La notizia di cronaca estera che qualche giorno fa ha tenuto banco su tutti i media di informazione è stata la condanna alla pena di morte in Arabia Saudita di 47 persone, incluso il noto Imam Nimr al-Nimr.
Il numero di giustiziati è emblematico di un provvedimento da troppo usato ed abusato dall’Arabia Saudita, ma qual è la storia dell’impiego della pena capitale in questo paese?
La pena di morte nei paesi islamici è prescritta dalla Shari’a, la legge araba che è essenzialmente legge di Dio ed ha come fonti primarie scritte il Corano e la Sunna.
Secondo la legge, la pena capitale può essere applicata per crimini di varia entità (dallo stupro all’omicidio al traffico di droga), ma anche per altri motivi come omosessualità, blasfemia, apostasia (rinuncia della religione islamica), o addirittura stregoneria e può essere eseguita in quattro modi: impiccagione, lapidazione, fucilazione e, più frequentemente, decapitazione. Per le donne, invece, c’è anche la possibilità di scegliere di essere giustiziate con un colpo di pistola alla nuca, per far sì che non siano costrette a scoprire il capo.
Alcune organizzazioni umanitarie, Amnesty International in testa, hanno denunciato la sommarietà con cui la pena di morte viene impartita, con processi arbitrari e spesso scorretti, ma non solo:
Violando la Convenzione sui diritti dell’infanzia e il diritto internazionale, [l’Arabia Saudita] ha messo a morte persone per reati commessi quando erano minorenni.
Spesso i processi per reati capitali sono tenuti in segreto e sono sommari e iniqui, senza l’assistenza e la rappresentanza legale durante le varie fasi della detenzione e del processo. Gli imputati possono essere condannati sulla base di confessioni estorte con torture e maltrattamenti, coercizione e raggiri.
[Approfondimento di Amnesty International]
Alcuni prigionieri stranieri, inoltre, sono stati avvertiti della condanna e della conclusione del loro processo solo quando le guardie sono entrate nella loro cella per portarli sul luogo di esecuzione. Capita spesso che anche i familiari vengano avvisati della condanna ad uccisione avvenuta o addirittura direttamente dai mezzi d’informazione.
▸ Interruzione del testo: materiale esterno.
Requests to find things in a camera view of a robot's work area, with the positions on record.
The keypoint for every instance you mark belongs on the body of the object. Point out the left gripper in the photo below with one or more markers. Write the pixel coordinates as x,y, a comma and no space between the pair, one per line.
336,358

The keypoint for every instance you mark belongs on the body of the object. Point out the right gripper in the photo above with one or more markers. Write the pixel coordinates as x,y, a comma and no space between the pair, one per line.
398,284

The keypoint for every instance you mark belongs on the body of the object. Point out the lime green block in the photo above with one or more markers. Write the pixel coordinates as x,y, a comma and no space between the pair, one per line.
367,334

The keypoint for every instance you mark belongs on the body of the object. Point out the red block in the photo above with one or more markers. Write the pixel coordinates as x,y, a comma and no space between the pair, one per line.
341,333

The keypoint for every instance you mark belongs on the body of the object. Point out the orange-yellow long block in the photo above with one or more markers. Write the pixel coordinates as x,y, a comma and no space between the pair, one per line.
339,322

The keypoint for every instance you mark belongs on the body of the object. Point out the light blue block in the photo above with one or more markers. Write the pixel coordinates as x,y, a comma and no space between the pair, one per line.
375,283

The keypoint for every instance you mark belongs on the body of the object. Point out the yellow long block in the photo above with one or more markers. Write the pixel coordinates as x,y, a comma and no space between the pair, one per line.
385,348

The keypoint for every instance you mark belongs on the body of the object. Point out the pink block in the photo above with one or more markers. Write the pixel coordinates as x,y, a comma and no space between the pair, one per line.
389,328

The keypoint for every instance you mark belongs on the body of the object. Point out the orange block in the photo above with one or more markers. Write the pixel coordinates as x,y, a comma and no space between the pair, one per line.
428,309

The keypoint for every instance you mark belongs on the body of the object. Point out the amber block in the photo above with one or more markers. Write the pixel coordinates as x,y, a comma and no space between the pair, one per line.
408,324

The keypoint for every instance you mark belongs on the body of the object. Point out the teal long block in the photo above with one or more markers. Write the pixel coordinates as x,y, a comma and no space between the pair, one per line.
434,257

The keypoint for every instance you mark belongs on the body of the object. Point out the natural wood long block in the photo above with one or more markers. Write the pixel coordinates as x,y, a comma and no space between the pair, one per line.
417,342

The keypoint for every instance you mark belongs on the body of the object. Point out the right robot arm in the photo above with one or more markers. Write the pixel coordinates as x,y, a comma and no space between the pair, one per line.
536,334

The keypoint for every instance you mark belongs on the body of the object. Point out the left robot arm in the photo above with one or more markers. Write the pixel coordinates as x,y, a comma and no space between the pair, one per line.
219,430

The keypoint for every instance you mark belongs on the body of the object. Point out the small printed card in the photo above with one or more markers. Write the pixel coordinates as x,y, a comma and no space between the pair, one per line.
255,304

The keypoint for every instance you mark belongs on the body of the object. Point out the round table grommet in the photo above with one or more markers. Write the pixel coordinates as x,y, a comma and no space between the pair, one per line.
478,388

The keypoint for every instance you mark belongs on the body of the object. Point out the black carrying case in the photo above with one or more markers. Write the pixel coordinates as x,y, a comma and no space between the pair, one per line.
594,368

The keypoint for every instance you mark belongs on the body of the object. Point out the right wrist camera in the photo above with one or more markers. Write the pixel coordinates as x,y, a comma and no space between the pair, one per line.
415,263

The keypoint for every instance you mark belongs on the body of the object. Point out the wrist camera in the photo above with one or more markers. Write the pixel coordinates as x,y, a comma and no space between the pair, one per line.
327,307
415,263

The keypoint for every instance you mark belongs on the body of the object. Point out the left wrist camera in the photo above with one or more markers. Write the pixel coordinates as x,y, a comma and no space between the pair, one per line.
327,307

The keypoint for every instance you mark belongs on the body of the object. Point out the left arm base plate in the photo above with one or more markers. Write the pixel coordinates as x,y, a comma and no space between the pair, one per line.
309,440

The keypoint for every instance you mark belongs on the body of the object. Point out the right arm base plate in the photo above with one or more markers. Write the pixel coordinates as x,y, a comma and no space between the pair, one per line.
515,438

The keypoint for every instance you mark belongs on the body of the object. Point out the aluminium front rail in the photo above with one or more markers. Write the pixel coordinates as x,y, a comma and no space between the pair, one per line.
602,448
In alcune occasioni, quando le esecuzioni per decapitazione sono eseguite in pubblico, la testa del condannato rimane esposta per qualche giorno come monito per gli altri cittadini a non trasgredire la Shari’a.
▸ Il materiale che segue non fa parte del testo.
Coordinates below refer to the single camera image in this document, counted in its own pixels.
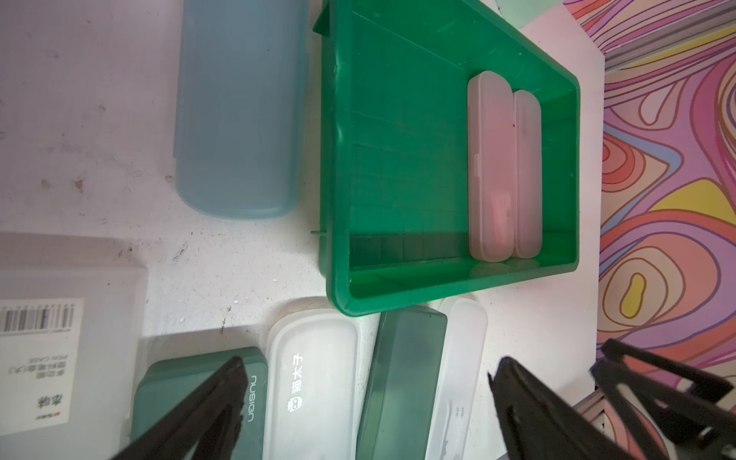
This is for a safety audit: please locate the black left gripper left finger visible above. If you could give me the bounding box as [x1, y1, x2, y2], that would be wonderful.
[115, 356, 248, 460]

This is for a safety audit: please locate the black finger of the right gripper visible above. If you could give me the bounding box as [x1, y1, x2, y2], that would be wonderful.
[590, 339, 734, 443]

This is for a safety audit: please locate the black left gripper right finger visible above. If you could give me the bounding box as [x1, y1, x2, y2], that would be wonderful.
[488, 356, 632, 460]

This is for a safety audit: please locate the frosted white pencil case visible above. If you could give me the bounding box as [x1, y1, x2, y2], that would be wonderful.
[263, 309, 360, 459]
[425, 297, 488, 459]

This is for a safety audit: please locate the dark green pencil case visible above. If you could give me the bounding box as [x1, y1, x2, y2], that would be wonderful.
[356, 306, 448, 459]
[130, 347, 268, 459]

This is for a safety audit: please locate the frosted flat pencil case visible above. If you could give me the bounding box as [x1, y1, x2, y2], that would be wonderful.
[1, 233, 148, 459]

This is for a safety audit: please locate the green plastic storage box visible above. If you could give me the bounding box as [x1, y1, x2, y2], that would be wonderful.
[314, 1, 581, 317]

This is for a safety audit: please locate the light blue pencil case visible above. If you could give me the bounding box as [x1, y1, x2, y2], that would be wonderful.
[174, 1, 310, 220]

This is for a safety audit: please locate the pale green pen cup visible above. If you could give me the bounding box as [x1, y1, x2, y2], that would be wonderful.
[496, 0, 565, 29]
Nel 2014 un rapporto di Amnesty International ha rilevato che nel solo anno solare in Arabia Saudita è stato eseguito un numero minimo di 90 esecuzioni (ma si attestano a più di 150), secondo valore dopo l’Iran (non viene considerata la Cina perché sulla pena capitale vige il segreto di stato. Per maggiori informazioni Rapporto sulla pena di morte nel 2014).
Un valore che è risultato essere aumentato rispetto al 2013 (quando il numero minimo di esecuzioni era attestato a 79) perché tra la seconda metà del 2014 e il 2015, sotto i regni di Abdullah prima e di suo fratello Salman dopo (foto a fianco), è stato introdotto il reato di terrorismo, concetto assolutamente estraneo alla Shari’a religiosa.
È stato facile considerare, dunque, la possibilità per il governo saudita di applicare la pena di morte per eliminare definitivamente oppositori politici: chiunque manifestasse dissenso nei confronti del governo anche solo partecipando ad una manifestazione è infatti passibile della massima punizione seguendo gli stessi criteri di sommarietà nei giudizi.
L’Arabia Saudita, d’altro canto, non solo nel 2004 votò contro la risoluzione per l’abolizione della pena capitale approvata dalla Commissione per i Diritti Umani dell’ONU, ma ha anche sempre negato di applicare la pena di morte in maniera così sconsiderata, affermando che sia invece un provvedimento eseguito solo in caso di reati molto gravi.
Le informazioni, però, non sono clementi con il governo saudita: contando solo i dati minimi si è assistito ad un aumento del 15% di esecuzioni capitali, essendo quindi stati vani i continui appelli delle organizzazioni umanitarie.